A normal cell phone video of a shooting would take a while to reach the masses, Uberti notes, “long enough for law enforcement agencies or police unions to rev up their own PR machines.”

But through the power of live video, Reynolds was able to reach the Internet directly and immediately. Objectively, from a reporter standpoint, that was an effective way to get her story out and sidestep potential delays from law enforcement to release the video if it wasn’t live in the first place.

 

Looking To The Future

This week shows, once again, the power of technology to grab people’s attention to social issues. As of now it’s still too early to see the effects of Reynolds’ video beyond people’s shock, anger and sadness. But as of 6:06 pm PDT, the Reynolds’ video has 414,000 views, with the number likely to rise in the imminent future.
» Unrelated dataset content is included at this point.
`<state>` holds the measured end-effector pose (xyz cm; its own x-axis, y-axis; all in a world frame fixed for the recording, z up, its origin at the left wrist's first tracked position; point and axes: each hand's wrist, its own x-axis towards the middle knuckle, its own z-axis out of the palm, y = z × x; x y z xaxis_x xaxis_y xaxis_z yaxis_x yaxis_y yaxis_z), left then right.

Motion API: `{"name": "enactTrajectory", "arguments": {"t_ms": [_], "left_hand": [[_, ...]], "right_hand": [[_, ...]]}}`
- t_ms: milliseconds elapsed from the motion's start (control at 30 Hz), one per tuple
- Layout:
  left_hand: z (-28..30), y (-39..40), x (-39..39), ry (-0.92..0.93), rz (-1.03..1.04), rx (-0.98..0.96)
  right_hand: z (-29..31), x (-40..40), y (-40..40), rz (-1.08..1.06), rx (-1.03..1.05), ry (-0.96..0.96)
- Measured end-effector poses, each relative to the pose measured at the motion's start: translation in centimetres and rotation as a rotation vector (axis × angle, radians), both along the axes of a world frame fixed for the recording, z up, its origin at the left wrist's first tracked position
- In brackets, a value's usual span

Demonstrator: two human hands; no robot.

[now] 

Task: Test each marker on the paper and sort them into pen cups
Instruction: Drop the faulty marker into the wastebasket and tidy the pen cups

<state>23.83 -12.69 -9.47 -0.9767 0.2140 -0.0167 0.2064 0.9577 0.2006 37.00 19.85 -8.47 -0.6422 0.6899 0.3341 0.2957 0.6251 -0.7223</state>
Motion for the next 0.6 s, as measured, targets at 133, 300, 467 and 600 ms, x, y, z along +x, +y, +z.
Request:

Regardless of your views on police brutality in regards to these events, the conversations on this topic will continue as people hold community panels, vigils and protests in the upcoming days and months. Despite the media attention on this issue for the moment, I have a sinking feeling that this might not be the last time I will write about media and police brutality. Hopefully it would be a more positive post.

 

Blogger's note 7.10.16 at 3:30 PDT: an earlier version of this post failed to highlight the significance of Reynolds' calm as her boyfriend lay dying beside her. As such it made Reynolds' suppression of emotion seem on the same level of normal instances of reporter objectivity in covering events, which erased the gravity of her actions. For that, I deeply apologize.